Sembilan - Tertembak

1 1 2
                                    

"Nggak masalah kalau lo semua jadiin gue candaan, selagi kita masih bisa bareng-bareng dan masih dalam titel sahabat."
–Renggana Pandu Rajaya

***

Bel pulang sekolah kali ini membuat Anjani benar-benar bahagia. Tentu karena memang dari awal ia tidak berniat untuk pergi ke sekolah jika bukan paksaan dan seretan dari keempat sahabat Arjuna, terutama Pandu. Mengingat itu, membuat Anjani kembali jengkel. Ia pun bertekad memusuhi Pandu mulai dari pagi tadi.

Sama seperti ketika berangkat, kini saat pulang sekolah pun Anjani bersama dengan empat cogan Alengka. Bedanya, kini ia menjadi pusat perhatian banyak murid. Apakah Anjani risih? Tidak, gadis itu justru sibuk beradu mulut dengan Pandu.

"Dengerin gue, ya. Gue besti sama Arjuna udah lama. Pasti dia nggak akan dengerin kata-kata lo."

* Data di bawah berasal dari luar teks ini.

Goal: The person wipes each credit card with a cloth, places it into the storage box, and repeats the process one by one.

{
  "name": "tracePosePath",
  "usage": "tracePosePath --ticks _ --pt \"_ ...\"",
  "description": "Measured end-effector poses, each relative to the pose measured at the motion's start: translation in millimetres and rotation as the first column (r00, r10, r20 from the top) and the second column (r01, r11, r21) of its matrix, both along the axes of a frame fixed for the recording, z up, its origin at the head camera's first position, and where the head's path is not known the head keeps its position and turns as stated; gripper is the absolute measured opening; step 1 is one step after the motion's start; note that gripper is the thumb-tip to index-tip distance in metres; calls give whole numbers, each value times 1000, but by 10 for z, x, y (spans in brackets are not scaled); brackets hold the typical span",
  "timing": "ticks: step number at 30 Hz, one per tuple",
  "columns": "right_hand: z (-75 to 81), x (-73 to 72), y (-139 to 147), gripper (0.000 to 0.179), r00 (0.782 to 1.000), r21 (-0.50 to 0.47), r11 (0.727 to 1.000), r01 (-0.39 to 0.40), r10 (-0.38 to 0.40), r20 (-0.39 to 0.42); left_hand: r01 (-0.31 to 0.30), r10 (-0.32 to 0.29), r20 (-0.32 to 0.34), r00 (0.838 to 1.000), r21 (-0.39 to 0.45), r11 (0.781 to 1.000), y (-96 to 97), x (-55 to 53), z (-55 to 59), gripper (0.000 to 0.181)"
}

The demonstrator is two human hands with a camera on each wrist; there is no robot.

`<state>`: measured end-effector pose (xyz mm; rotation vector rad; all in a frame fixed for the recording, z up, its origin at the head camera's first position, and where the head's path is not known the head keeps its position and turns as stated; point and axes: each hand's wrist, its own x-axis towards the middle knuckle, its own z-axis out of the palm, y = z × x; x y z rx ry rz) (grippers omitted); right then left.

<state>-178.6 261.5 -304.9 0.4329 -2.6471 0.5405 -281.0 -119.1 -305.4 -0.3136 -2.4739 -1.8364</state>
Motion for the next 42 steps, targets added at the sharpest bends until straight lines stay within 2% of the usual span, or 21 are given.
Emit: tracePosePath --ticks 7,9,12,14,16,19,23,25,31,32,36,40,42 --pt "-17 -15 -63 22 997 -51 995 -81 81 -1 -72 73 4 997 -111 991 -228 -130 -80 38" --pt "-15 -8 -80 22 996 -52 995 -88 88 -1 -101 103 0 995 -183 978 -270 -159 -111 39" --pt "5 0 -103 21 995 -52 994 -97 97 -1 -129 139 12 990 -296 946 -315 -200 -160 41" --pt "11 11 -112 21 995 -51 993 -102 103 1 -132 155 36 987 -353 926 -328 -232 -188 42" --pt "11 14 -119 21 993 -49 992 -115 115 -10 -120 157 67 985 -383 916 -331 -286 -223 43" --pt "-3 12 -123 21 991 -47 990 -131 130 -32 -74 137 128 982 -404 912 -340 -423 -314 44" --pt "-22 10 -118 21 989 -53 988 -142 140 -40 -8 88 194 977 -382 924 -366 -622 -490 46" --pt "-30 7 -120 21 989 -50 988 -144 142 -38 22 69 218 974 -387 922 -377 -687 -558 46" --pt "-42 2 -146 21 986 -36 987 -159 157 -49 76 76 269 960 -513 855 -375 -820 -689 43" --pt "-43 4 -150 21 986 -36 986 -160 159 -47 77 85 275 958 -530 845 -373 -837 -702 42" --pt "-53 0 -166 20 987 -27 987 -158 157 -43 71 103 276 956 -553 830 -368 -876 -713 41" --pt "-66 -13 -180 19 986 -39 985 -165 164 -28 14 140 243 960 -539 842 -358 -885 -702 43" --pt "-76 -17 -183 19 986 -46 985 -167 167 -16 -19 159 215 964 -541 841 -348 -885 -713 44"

"Kalau KaPan emang mikir gitu, harusnya nggak perlu panik, dong. Ini, kok, paniknya keliatan banget?" Anjani menatap Pandu meledek.

Bima menutup mulutnya menahan tawa. "Dia, tuh, keknya emang panik dari pagi, deh."

"Nggak salah, kok. Di kelas aja kek cacing kepanasan," sahut Raden dengan tanpa bersalah.

Rama mengangkat bahunya santai. "Yah, mau gimana lagi? Abis ini juga dia bakal menghadap ilahi. Ah, apa kita harus siap-siap buat makan gratis nasi kotak?"

Pandu mengusap wajahnya kasar. Laki-laki itu mengepalkan tangannya dan menunjukannya di depan wajah Anjani seakan-akan ingin meninju gadis itu.

Anjani secara refleks menutup matanya. Raut wajahnya pun seakan ketakutan.

Cekrek!

Setelah bunyi itu, Anjani menatap Bima dengan bahagia. "Gimana?"

"Aman, Sayang. Udah gue kirim juga, nih." Laki-laki itu menunjukkan layar handphone-nya yang menampilkan room chat dirinya dengan Arjuna. Bersamaan dengan itu, sebuah notifikasi masuk, membalas foto yang dikirim Bima.

Bang Juna

Send a picture

Srt Pandu!

"Wah! Wah! Disuruh nyeret KaPan! Ayo, KaPan! KaPan nggak boleh jalan kaki, harus diseret!" sorak Anjani riang. Mata besarnya pun berbinar menggemaskan.

Pandu yang mendengar itu sontak memelototi Anjani. "Lo beneran mau bunuh gue, ya?"

Dengan santai Anjani mengangguk. Tak ada beban sedikit pun dalam anggukannya. "Udah, ayo sekarang–"

"Jani, tungguin gue!"

Teriakan dari Sinta membuat Anjani dan yang lainnya menoleh. Sekilas, Rama tersenyum tipis ketika melihat Sinta berlari ngos-ngosan menghampiri mereka.

"Oh, Sinta. Jani mau ke rumah sakit. Sinta mau ikut?" tanya Anjani memastikan.

Sinta mengangguk. "Ho'oh, bosen gue di rumah."

"Sip! Hari inu kita akan melihat eksekusi umum seorang Pandu Sukimin."

Berusaha menahan diri, Pandu terus beristighfar dan mengusap dadanya sabar. "Nama gue bagus-bagus lo ganti seenaknya. Bisa bayarin tumpengnya?"

"Ah, itu permintaan terakhir KaPan? Nanti dibikinin sama Sekar, ya. Dia holkay soalnya," jawab Anjani lugu.

Pandu pasrah. Laki-laki mendahului Anjani dan segera menuju motornya. Bukan marah, tapi lebih menghindari percekcokan lanjutan karena dia pasti akan kalah lagi. Ketiga sahabatnya pun hanya tertawa meledeknya tanpa berniat membantu sama sekali. Laknat bukan?